→ YOUR ASSIGNMENT
The complete data, repeated exactly, should form your response.

--- INFORMATION SUPPLIED Enclosed Below ---

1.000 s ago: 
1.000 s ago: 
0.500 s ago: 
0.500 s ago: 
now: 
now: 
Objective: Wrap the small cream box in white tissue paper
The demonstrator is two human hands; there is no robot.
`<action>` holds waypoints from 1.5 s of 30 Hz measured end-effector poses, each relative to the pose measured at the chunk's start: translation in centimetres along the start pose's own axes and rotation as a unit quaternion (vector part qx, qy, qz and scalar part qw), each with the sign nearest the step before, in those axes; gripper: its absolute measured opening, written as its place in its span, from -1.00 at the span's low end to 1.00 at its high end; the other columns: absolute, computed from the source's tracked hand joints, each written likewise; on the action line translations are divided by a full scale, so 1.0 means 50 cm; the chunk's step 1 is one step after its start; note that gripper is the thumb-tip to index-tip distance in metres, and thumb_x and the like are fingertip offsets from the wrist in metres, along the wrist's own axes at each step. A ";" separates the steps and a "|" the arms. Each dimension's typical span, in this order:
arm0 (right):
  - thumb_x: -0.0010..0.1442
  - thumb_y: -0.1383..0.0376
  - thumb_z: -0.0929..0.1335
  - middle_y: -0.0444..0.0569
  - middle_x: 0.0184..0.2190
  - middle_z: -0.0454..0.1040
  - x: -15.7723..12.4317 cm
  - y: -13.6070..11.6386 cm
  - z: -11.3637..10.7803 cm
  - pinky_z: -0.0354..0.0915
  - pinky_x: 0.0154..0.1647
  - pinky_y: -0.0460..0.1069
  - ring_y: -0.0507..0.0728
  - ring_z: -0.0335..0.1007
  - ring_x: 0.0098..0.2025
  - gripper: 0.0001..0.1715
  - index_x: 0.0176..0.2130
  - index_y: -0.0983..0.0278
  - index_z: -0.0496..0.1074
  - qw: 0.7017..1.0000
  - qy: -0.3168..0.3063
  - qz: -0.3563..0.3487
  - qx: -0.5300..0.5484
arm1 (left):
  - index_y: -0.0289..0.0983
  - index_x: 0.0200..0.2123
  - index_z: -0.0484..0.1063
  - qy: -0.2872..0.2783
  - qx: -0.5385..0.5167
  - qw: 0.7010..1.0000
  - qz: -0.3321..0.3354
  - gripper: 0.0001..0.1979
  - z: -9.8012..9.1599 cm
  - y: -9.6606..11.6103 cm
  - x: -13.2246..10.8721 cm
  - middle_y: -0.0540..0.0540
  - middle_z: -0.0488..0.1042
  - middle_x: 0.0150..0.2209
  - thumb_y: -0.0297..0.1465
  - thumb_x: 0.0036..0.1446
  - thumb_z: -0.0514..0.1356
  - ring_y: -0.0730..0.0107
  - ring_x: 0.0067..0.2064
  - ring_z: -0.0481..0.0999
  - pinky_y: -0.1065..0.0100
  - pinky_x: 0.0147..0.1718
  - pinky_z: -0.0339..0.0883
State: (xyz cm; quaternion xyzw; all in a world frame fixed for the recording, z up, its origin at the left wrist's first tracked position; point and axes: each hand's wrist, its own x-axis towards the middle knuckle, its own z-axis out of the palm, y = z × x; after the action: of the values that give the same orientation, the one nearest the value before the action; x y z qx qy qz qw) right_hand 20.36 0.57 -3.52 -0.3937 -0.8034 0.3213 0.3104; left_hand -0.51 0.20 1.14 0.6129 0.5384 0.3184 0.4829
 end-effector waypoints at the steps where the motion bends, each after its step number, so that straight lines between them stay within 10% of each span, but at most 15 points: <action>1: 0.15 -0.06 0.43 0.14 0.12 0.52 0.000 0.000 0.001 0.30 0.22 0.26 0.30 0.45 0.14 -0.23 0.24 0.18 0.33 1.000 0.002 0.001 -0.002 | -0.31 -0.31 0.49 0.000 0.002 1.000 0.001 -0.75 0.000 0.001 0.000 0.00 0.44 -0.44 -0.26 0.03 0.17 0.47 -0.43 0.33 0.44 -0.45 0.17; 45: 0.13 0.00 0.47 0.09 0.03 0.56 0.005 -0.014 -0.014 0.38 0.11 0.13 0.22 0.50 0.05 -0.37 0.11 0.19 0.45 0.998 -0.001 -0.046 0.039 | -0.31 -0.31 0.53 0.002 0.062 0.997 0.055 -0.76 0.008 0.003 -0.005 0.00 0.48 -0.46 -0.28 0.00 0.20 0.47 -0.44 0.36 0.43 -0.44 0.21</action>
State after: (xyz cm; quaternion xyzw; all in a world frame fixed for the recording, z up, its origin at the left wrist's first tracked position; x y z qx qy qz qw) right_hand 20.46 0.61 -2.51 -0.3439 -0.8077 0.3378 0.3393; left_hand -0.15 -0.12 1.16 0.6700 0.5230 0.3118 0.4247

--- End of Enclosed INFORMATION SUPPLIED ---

→ SOLUTION TO THIS EXERCISE
1.000 s ago: 
1.000 s ago: 
0.500 s ago: 
0.500 s ago: 
now: 
now: 
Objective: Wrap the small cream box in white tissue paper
The demonstrator is two human hands; there is no robot.
`<action>` holds waypoints from 1.5 s of 30 Hz measured end-effector poses, each relative to the pose measured at the chunk's start: translation in centimetres along the start pose's own axes and rotation as a unit quaternion (vector part qx, qy, qz and scalar part qw), each with the sign nearest the step before, in those axes; gripper: its absolute measured opening, written as its place in its span, from -1.00 at the span's low end to 1.00 at its high end; the other columns: absolute, computed from the source's tracked hand joints, each written likewise; on the action line translations are divided by a full scale, so 1.0 means 50 cm; the chunk's step 1 is one step after its start; note that gripper is the thumb-tip to index-tip distance in metres, and thumb_x and the like are fingertip offsets from the wrist in metres, along the wrist's own axes at each step. A ";" separates the steps and a "|" the arms. Each dimension's typical span, in this order:
arm0 (right):
  - thumb_x: -0.0010..0.1442
  - thumb_y: -0.1383..0.0376
  - thumb_z: -0.0929..0.1335
  - middle_y: -0.0444..0.0569
  - middle_x: 0.0184..0.2190
  - middle_z: -0.0454..0.1040
  - x: -15.7723..12.4317 cm
  - y: -13.6070..11.6386 cm
  - z: -11.3637..10.7803 cm
  - pinky_z: -0.0354..0.0915
  - pinky_x: 0.0154..0.1647
  - pinky_y: -0.0460..0.1069
  - ring_y: -0.0507..0.0728
  - ring_z: -0.0335..0.1007
  - ring_x: 0.0098..0.2025
  - gripper: 0.0001..0.1715
  - index_x: 0.0176..0.2130
  - index_y: -0.0983..0.0278
  - index_z: -0.0496..0.1074
  - qw: 0.7017..1.0000
  - qy: -0.3168..0.3063
  - qz: -0.3563..0.3487
  - qx: -0.5300..0.5484
arm1 (left):
  - index_y: -0.0289..0.0983
  - index_x: 0.0200..0.2123
  - index_z: -0.0484..0.1063
  - qy: -0.2872..0.2783
  - qx: -0.5385..0.5167
  - qw: 0.7010..1.0000
  - qz: -0.3321..0.3354
  - gripper: 0.0001..0.1979
  - z: -9.8012..9.1599 cm
  - y: -9.6606..11.6103 cm
  - x: -13.2246..10.8721 cm
  - middle_y: -0.0540..0.0540
  - middle_z: -0.0488..0.1042
  - middle_x: 0.0150..0.2209
  - thumb_y: -0.0297..0.1465
  - thumb_x: 0.0036..0.1446
  - thumb_z: -0.0514..0.1356
  - ring_y: -0.0730..0.0107
  - ring_x: 0.0067..0.2064
  - ring_z: -0.0481..0.0999
  - pinky_y: -0.1065..0.0100
  - pinky_x: 0.0147..0.1718
  - pinky_z: -0.0339..0.0883
State: (xyz cm; quaternion xyzw; all in a world frame fixed for the recording, z up, its origin at the left wrist's first tracked position; point and axes: each hand's wrist, its own x-axis towards the middle knuckle, its own z-axis out of the palm, y = z × x; after the action: of the values that give the same orientation, the one nearest the value before the action; x y z qx qy qz qw) right_hand 20.36 0.57 -3.52 -0.3937 -0.8034 0.3213 0.3104; left_hand -0.51 0.20 1.14 0.6129 0.5384 0.3184 0.4829
 end-effector waypoints at the steps where the motion bends, each after its step number, so that straight lines between them stay within 10% of each span, but at most 15 points: <action>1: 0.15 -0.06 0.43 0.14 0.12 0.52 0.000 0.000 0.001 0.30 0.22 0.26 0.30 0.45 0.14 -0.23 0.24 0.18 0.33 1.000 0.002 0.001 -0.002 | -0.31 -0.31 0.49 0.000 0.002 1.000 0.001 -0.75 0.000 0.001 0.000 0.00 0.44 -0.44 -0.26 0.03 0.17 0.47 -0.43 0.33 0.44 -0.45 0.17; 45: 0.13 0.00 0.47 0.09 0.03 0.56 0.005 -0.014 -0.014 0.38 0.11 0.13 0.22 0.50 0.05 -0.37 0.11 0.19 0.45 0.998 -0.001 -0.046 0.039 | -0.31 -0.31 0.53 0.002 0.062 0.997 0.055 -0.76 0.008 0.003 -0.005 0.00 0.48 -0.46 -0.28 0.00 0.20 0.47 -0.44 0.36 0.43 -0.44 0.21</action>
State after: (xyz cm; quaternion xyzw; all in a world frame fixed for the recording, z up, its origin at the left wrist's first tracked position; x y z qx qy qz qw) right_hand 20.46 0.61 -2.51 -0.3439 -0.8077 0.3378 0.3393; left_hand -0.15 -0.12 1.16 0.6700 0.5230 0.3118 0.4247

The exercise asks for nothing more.